D-Index & Metrics Best Publications

D-Index & Metrics D-index (Discipline H-index) only includes papers and citation values for an examined discipline in contrast to General H-index which accounts for publications across all disciplines.

Discipline name D-index D-index (Discipline H-index) only includes papers and citation values for an examined discipline in contrast to General H-index which accounts for publications across all disciplines.

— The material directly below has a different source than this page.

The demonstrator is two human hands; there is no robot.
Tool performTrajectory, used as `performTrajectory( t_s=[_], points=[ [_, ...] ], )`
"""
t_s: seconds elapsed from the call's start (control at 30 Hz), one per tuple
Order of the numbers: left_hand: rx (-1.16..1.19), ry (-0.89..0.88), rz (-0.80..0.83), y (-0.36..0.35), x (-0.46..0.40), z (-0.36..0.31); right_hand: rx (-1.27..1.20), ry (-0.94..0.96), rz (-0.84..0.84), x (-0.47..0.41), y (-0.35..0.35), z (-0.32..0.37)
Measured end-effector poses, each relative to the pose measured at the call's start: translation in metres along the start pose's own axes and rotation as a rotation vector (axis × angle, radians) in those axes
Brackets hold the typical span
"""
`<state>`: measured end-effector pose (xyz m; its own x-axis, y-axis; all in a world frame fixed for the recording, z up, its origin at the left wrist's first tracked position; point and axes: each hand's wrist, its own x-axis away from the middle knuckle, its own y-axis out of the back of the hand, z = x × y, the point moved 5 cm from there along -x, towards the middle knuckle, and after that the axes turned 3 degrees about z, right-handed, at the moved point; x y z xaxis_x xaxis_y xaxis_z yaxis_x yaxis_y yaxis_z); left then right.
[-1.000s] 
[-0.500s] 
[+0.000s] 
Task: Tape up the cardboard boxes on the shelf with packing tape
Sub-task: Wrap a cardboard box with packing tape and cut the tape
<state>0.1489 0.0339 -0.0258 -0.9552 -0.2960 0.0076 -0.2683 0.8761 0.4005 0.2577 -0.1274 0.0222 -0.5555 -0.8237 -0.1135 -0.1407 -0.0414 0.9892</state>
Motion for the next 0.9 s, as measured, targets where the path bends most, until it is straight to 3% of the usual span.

Citations Publications World Ranking National Ranking
Biology and Biochemistry D-index 71 Citations 46,018 122 World Ranking 4065 National Ranking 2045

Overview

What is he best known for?

The fields of study he is best known for:

  • Gene
  • DNA
  • Cancer

His primary scientific interests are in Cell biology, Cyclin-dependent kinase, Cyclin A, Cyclin D and Cyclin A2. His biological study spans a wide range of topics, including Cell cycle and Cyclin. His study in Cyclin is interdisciplinary in nature, drawing from both Kinase and Cyclin-dependent kinase 2.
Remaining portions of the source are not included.